A digital Microlife BP 3 AGI apparatus (Microlife AG Swiss Corporation, Widnau, Switzerland) was used to record BP, following the standard procedure delineated in the manual. (See user manual home page: http://www.microlife.com/products/hypertension/automatic/bp-3ag1) According to ICD-10, a BP of 120/80 mmHg (systolic/diastolic) or lower is normal BP. A pressure 140/90 mmHg or higher is regarded as high BP. Systolic pressure between 120 mmHg and 139 mmHg, or diastolic between 80 mmHg and 89 mmHg is regarded as prehypertension.
The study was reviewed and approved by the Regional Committees for Medical and Health Research Ethics, South East A, Reference no 2009/2196a, and all participants provided written informed consent form before they were included in the study.
Independent samples t-test or chi-square analyses were performed in the two groups to test the presence/absence of ApoE e4, BP, age, sex, and antihypertensive medication. Univariate analysis of variance with and without the interaction between groups (control vs depression) and presence or absence of ApoE e4 was used to study predictors of BP. Age, sex, and antihypertensive medication were included as covariates. SPSS Version 22 (IBM Corporation, Armonk, NY, USA) was used for the analyses. Finally, the same analyses were performed without the participants who were on antihypertensive drugs.
Table 1 lists characteristics of patients in the two groups. Only the score on BDI-II differed between the two groups. Many of the patients in both groups said they had more fatigue than before: 24 out of 29 in the control group and 45 out of 49 in the depression group. The typical symptom in the control group was fatigue. Apart from that, seven struggled with headache, six had some muscle pain or numbness or tendencies for tremor in arms or legs, three had some form of dizziness, one had a tendency to ataxia, and one patient had reported optic neuritis. Patients could have one or more of these symptoms.
In the control group, there was one participant with 2/3 allele combination, 15 with 3/3, 12 with 3/4, and one with 4/4. In the depression group, three had 2/3, 29 had 3/3, 15 had 3/4, and two had 4/4 allele combination.
Table 2 lists systolic and diastolic BP (mmHg), age, sex, and antihypertensive medication in patients with and without ApoE e4, with separate analysis for the depressed and the control group. As listed in Table 2, the BP analyses were also performed excluding the subjects on antihypertensive drugs, showing no significant differences in results.
Both systolic and diastolic BP were significantly higher among the depressed ApoE e4 allele group as compared to the depressed non-ApoE e4 group. The nondepressed group demonstrated no such differences.
Univariate analyses of variance were then performed, with systolic and diastolic BP as the dependent variables; with group (control vs depression) and ApoE e4 (yes or no) as independent variables; and age, sex, and antihypertensive medications as covariates. The results are listed in Table 3.

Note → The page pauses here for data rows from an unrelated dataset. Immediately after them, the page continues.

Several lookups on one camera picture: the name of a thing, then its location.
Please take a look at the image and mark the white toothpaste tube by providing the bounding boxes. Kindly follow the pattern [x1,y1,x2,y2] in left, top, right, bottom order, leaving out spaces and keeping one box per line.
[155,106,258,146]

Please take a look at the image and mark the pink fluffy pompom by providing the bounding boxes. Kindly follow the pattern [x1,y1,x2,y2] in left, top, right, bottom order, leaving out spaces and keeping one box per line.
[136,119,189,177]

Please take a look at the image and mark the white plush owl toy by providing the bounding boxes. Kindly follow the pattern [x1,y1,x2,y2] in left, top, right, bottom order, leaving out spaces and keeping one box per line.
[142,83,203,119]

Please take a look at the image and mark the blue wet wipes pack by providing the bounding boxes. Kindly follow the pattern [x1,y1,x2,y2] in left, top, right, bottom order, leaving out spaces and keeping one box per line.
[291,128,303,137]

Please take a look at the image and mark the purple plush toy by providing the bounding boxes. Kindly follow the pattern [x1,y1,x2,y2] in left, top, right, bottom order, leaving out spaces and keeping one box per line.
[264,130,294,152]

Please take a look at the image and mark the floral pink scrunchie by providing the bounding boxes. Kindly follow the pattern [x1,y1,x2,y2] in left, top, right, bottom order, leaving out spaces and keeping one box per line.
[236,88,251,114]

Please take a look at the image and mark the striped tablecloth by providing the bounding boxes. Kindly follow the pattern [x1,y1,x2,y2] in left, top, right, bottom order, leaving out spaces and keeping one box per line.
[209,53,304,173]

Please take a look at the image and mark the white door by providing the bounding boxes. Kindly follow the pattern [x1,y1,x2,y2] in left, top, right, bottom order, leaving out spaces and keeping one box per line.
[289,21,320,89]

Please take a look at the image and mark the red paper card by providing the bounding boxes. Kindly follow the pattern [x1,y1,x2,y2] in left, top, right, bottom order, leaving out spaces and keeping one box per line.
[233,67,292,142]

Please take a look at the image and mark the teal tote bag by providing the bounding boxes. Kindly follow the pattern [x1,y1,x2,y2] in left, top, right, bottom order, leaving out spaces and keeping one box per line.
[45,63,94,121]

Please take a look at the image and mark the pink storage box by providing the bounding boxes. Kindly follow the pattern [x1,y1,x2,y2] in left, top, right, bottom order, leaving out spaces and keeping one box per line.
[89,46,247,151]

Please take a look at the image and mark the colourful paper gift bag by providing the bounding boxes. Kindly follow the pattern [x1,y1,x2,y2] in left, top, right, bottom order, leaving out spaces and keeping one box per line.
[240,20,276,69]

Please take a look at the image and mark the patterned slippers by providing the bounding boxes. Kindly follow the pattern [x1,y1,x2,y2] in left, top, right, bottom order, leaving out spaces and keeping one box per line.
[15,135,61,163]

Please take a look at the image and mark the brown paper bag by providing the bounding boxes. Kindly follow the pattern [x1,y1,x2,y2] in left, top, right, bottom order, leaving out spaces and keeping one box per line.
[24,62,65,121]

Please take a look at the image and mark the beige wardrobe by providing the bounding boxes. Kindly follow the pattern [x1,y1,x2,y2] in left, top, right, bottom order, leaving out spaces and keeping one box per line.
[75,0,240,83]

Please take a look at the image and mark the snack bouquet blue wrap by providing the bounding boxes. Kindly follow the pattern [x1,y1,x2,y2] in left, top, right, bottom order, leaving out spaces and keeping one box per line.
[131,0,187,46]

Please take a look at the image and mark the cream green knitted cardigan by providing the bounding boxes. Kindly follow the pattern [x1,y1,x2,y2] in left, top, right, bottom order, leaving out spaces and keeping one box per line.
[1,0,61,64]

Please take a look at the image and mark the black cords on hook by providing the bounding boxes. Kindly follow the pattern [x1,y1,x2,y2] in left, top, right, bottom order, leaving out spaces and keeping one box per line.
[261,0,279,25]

A main effect was seen for age relative to systolic BP for all participants, which was still there after excluding those on antihypertensive drugs. When those on antihypertensive drugs were excluded, a main effect was also seen for ApoE e allele for both systolic and diastolic BP.
The interaction between group (depressed/not depressed) and ApoE e (e4 or not) regarding BP is listed in Table 4.
The interaction between group and ApoE e was highly significant (F=10.18, P=0.002 for systolic BP), with a moderate close to high eta2 (0.13). The estimated marginal means for the systolic and diastolic BP are shown in Figure 1.
We found a clear interaction between depression and ApoE e4 regarding BP, especially for systolic, but also for diastolic pressure. The combination of ApoE e4 and depression resulted in a 21.5 mmHg difference in systolic BP between patients with and without the ApoE e4 in the depression group. Thus, our findings indicate that there is a tendency for higher BP in depressed patients carrying an ApoE e4 allele compared to depressed patients with no such gene. The same tendencies could be seen for diastolic as for systolic BP, although the tendency was slightly weaker.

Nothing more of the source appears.